No final de 1979, Fomm lançou um livro de contos, “À Hora do Moca”, publicado pela Editora Cultura, da extinta livraria de mesmo nome. Fora de circulação, o livro é constituído por contos breves, de estilo sedento, que remetem ao teatro e ao jornalismo e guardam certa atmosfera rodriguiana. Um dos contos, “O Adultério”, foi adequado para o cinema, com Otávio Augusto, Suzana Faini e Laura Cardoso.
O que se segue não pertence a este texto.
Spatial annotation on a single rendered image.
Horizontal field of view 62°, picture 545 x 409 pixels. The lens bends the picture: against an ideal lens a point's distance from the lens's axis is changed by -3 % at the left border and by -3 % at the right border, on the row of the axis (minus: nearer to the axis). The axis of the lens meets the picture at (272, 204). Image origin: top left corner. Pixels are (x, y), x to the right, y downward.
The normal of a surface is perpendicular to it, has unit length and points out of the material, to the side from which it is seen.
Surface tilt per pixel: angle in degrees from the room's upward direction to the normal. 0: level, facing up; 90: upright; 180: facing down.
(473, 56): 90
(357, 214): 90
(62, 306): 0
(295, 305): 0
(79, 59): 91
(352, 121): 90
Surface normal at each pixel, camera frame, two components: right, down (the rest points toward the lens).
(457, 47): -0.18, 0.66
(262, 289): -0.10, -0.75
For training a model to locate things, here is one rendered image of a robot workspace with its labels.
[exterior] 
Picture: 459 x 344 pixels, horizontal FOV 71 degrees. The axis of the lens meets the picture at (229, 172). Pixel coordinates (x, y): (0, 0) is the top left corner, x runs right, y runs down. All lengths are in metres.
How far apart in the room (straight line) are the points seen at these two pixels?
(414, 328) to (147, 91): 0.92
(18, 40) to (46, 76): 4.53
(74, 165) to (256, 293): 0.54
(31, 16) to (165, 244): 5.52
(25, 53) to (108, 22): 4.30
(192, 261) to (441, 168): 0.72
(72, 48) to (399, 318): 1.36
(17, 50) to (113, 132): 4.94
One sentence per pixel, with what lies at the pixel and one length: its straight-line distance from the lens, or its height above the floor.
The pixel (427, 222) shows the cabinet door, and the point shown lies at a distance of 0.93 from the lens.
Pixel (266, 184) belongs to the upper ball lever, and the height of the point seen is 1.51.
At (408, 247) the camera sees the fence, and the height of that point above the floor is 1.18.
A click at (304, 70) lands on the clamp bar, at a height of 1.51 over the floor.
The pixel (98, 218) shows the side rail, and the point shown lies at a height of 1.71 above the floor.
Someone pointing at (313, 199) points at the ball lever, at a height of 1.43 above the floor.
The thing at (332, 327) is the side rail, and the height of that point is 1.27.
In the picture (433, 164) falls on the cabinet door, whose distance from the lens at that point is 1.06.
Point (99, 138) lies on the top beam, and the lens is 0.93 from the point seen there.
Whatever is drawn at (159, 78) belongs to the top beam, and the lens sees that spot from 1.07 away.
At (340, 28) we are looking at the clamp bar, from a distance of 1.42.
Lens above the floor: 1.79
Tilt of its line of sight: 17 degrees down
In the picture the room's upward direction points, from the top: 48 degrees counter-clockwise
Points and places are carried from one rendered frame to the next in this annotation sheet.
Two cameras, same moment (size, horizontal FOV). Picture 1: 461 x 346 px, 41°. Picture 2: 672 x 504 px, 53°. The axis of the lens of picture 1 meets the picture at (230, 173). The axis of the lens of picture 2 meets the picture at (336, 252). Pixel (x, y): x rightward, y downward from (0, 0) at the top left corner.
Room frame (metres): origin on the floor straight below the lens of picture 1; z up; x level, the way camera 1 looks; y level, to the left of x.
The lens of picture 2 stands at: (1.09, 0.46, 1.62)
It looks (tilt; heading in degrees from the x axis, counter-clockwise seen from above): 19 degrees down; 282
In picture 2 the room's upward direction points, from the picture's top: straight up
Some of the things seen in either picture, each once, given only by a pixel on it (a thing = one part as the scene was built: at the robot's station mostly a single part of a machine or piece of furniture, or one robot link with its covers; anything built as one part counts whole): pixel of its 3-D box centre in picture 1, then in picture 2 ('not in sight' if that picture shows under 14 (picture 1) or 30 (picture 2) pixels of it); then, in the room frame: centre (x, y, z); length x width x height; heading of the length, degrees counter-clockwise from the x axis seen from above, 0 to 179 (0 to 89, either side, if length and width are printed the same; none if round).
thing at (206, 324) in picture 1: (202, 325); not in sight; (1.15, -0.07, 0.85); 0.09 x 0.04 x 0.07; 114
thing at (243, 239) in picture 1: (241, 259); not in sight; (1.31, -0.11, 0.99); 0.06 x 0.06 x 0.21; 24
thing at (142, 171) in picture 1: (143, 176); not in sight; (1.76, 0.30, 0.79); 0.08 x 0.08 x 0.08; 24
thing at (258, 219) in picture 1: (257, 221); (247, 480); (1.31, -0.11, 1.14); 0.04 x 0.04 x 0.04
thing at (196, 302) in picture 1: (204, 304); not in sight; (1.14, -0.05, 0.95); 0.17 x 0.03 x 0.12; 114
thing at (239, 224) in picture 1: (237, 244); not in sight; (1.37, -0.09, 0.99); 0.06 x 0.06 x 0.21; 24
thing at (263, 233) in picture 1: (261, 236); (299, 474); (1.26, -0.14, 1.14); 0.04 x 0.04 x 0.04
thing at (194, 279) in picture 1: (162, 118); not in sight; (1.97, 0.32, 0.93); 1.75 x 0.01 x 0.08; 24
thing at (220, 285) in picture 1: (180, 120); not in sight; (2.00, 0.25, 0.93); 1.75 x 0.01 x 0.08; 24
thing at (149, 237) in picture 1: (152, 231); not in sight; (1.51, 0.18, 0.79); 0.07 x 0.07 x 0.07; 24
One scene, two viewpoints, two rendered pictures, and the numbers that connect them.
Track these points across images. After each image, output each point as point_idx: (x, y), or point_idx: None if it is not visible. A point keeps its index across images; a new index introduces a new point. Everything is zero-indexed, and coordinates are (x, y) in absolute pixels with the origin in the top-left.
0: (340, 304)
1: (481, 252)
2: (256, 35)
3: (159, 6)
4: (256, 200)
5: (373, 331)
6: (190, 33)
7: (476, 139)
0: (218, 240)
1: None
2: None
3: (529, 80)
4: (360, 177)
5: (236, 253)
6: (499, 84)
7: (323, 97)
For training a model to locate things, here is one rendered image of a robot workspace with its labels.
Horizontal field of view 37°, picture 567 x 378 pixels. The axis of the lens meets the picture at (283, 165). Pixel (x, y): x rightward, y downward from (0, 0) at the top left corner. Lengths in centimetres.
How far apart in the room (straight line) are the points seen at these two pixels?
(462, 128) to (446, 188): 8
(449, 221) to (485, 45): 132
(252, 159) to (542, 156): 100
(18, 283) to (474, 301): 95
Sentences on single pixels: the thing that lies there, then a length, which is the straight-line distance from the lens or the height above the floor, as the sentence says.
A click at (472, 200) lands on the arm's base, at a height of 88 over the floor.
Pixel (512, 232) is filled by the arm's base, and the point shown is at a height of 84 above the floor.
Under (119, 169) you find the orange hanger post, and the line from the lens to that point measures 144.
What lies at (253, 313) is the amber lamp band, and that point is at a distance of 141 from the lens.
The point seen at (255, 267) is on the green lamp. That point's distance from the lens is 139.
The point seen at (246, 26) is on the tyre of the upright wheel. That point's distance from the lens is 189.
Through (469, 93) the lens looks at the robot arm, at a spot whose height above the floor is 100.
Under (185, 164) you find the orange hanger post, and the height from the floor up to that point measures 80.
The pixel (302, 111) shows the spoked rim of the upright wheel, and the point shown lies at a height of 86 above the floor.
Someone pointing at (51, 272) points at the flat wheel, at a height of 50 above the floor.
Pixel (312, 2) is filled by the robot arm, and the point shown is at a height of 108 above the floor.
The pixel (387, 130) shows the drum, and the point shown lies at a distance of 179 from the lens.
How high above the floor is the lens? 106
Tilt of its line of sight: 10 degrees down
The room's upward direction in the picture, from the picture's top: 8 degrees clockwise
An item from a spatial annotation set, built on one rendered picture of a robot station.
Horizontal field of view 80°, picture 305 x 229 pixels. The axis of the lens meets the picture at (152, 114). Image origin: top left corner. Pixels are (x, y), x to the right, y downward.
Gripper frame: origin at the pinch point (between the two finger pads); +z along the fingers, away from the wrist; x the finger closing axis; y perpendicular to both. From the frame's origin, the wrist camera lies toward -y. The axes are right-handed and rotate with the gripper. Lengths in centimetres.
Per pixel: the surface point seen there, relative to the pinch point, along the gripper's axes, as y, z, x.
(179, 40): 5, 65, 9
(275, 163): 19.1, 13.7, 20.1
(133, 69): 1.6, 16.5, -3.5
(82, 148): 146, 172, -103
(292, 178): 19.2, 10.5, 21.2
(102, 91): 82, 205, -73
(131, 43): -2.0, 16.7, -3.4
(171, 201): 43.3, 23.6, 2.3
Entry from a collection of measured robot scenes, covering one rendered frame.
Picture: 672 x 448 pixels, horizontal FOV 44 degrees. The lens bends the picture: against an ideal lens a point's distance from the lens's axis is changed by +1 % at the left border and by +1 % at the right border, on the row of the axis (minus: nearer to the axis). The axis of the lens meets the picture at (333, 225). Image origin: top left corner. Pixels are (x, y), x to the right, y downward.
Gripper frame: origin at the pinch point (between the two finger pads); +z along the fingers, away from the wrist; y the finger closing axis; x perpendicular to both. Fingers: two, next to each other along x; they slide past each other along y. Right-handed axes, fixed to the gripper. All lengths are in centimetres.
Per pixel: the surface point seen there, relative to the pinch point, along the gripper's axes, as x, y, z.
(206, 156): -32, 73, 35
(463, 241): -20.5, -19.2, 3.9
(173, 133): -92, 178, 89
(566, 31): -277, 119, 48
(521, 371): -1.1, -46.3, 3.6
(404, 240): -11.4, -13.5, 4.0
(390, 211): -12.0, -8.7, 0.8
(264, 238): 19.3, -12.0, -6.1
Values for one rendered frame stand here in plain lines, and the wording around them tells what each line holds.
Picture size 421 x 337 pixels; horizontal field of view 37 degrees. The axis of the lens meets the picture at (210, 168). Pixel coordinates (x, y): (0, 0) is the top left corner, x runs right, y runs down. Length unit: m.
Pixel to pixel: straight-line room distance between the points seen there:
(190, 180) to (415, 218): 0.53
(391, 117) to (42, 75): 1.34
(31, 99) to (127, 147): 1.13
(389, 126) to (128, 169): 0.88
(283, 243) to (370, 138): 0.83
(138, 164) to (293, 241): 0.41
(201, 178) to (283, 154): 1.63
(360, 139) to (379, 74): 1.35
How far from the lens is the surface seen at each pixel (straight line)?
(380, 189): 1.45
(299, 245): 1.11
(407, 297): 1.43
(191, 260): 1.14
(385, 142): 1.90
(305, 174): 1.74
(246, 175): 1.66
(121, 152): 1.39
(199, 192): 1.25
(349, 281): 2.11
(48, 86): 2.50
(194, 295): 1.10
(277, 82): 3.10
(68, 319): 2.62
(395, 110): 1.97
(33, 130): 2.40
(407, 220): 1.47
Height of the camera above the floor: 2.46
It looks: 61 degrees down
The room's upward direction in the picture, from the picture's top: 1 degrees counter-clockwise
Aos 85 anos, a tradutor de Yolanda não pretende viver de lembranças. “Sinto muita falta de trabalhar, muita, muita. Sabor muito de cinema, gostaria de fazer de novo”, diz Fomm, fã de Bette Davis, Joan Crawford e Ingrid Bergman.
A atriz tem somente sua aposentadoria uma vez que natividade de renda e leva uma vida modesta. “Não consegui [formar um patrimônio]. Queria mais numerário e mais trabalho.” Quem cuida dela e de sua vida financeira é o rebento, o ator Gabriel Fomm.
Fomm afirma já não ter disposição para o teatro, oferecido o esforço físico, mas gostaria de fazer uma vilã que a surpreendesse. Confessa ser pouco simpática aos remakes. “[Por] emulação. Não quero que mexam nas minhas coisas, quero que as coisas que fiz fiquem comigo.”